- Other names: Davidson's disease
- Microvillus inclusion disease has an autosomal recessive pattern of inheritance.

= Microvillous inclusion disease =

Microvillus inclusion disease, previously known as Davidson's disease, congenital microvillus atrophy and, less specifically, microvillus atrophy (note: microvillus is often misspelled as microvillous), is a rare genetic disorder of the small intestine that is inherited in an autosomal recessive pattern.

==Presentation==
It is characterized by chronic, intractable diarrhea in new-born infants, starting in the first few days of life.
This results in metabolic acidosis and severe dehydration. Pregnancy and birth are usually normal.

==Pathophysiology==
It is caused by a congenital villus atrophy, atrophy of apical microvilli and intracellular accumulation of apical enzymes and transporters in the epithelial cells of the small intestine. MVID is in most cases caused by mutations in the MYO5B gene. Other genes are also responsible of the disease: STXBP2 or Munc18-2 (also causing Familial Hemophagocytic Lymphohistiocytosis (FHL), STX3 and UNC45A.

==Diagnosis==
Prenatal screening in utero is currently offered by several medical centers since the gene(s) involved in the disease were recently discovered to be MYO5B; Diagnosis is typically made by biopsy of the small intestine.

===Biopsy===
The appearance of microvillous inclusion disease on light microscopy is similar to celiac sprue; however, it usually lacks the intraepithelial lymphocytic infiltration characteristic of celiac sprue and stains positive for carcinoembryonic antigen (CEA). The definitive diagnosis is dependent on electron microscopy.
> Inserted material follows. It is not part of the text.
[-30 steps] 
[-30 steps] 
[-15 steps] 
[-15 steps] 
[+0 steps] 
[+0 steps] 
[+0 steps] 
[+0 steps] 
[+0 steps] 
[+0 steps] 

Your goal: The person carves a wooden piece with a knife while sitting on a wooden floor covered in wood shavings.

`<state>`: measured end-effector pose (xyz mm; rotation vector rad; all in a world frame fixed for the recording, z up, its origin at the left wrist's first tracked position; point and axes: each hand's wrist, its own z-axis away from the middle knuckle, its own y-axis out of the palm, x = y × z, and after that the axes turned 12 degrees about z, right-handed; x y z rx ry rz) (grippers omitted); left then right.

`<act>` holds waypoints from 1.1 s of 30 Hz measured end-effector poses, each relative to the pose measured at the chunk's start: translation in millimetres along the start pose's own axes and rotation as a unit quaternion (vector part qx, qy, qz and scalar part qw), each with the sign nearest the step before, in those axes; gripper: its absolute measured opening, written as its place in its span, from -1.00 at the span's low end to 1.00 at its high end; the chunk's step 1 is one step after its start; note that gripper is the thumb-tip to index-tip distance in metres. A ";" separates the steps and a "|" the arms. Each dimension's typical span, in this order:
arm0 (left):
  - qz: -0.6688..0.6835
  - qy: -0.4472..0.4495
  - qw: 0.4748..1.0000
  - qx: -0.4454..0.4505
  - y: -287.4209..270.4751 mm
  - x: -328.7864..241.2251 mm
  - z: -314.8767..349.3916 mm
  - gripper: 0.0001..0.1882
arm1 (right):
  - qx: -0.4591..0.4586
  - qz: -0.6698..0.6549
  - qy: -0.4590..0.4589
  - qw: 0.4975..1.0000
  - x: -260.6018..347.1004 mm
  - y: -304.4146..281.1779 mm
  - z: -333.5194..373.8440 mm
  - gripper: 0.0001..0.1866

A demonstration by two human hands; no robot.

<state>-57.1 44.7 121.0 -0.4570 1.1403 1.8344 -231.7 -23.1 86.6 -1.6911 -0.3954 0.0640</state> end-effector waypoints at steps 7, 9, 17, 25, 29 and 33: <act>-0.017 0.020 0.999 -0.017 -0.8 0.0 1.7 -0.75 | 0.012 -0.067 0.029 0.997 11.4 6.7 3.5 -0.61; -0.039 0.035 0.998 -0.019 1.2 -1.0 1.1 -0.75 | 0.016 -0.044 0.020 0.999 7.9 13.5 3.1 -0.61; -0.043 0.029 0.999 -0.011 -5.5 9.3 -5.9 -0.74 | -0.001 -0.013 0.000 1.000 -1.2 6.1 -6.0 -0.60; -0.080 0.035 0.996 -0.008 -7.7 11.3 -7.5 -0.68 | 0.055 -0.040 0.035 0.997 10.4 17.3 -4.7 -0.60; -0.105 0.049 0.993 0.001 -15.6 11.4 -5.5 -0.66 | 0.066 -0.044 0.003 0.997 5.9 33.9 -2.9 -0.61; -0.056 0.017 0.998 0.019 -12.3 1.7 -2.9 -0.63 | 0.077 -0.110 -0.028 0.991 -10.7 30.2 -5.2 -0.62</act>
===Differential diagnosis===
The differential diagnosis of chronic and intractable diarrhea is:
- Intestinal epithelial dysplasia
- Syndromatic diarrhea
- Immunoinflammatory enteropathy

==Prognosis==
It is nearly always fatal unless, like short bowel syndrome patients, treated with parenteral nutrition or an intestinal transplant. The patient is often classified as being in "intestinal failure" and treated with the cohort of patients known as "short bowel syndrome" patients.
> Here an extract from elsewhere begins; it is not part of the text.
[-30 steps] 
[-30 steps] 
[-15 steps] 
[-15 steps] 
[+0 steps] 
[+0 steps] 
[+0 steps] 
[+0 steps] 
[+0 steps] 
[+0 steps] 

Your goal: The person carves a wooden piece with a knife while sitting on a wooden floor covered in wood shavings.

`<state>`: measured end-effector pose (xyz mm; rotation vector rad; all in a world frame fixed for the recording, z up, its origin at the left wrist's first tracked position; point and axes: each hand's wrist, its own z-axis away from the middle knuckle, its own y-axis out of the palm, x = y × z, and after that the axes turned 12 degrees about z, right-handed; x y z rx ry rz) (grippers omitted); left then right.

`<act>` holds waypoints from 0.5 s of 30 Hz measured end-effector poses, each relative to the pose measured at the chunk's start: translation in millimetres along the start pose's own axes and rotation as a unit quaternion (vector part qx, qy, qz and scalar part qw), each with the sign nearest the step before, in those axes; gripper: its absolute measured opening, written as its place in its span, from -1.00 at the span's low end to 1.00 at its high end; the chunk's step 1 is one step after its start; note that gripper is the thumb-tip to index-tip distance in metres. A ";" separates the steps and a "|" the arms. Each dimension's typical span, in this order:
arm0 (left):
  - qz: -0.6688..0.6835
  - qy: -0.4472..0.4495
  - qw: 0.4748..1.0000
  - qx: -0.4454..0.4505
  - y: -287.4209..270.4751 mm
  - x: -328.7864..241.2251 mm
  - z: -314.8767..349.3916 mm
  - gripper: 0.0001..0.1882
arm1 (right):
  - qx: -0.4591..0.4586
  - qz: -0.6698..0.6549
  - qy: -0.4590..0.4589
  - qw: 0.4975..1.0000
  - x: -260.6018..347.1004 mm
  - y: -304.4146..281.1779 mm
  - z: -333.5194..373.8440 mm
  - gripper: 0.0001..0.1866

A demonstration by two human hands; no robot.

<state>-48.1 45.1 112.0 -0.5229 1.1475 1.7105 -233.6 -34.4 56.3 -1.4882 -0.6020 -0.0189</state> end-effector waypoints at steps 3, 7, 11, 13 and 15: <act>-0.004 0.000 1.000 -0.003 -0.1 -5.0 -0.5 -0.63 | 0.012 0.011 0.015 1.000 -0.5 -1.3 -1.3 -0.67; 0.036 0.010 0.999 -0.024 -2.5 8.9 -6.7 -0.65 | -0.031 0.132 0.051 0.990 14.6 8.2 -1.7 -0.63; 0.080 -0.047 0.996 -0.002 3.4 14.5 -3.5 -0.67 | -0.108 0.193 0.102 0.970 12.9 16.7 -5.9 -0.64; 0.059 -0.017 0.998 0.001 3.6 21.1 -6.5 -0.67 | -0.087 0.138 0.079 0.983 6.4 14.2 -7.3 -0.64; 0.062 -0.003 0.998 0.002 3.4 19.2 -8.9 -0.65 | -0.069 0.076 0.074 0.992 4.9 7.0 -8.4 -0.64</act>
One patient from the UK was documented as achieving nutritional independence at age 3. On 26 June 2009, a six-year-old girl with microvillus inclusion disease became the third person in the UK to die of swine flu. This was attributed to her weakened immune system.

==Prevalence==

Microvillus inclusion disease is extremely rare, however, no prevalence data have been published. An estimate of a few hundred children with the disease in Europe has been made but no time frame to which this count applies is given. Countries with a higher degrees of consanguinity experience higher prevalence rates due to its autosomal recessive transmission.

==History==
Microvillus inclusion disease was first described in 1978 by Davidson et al. It was originally described as familial enteropathy.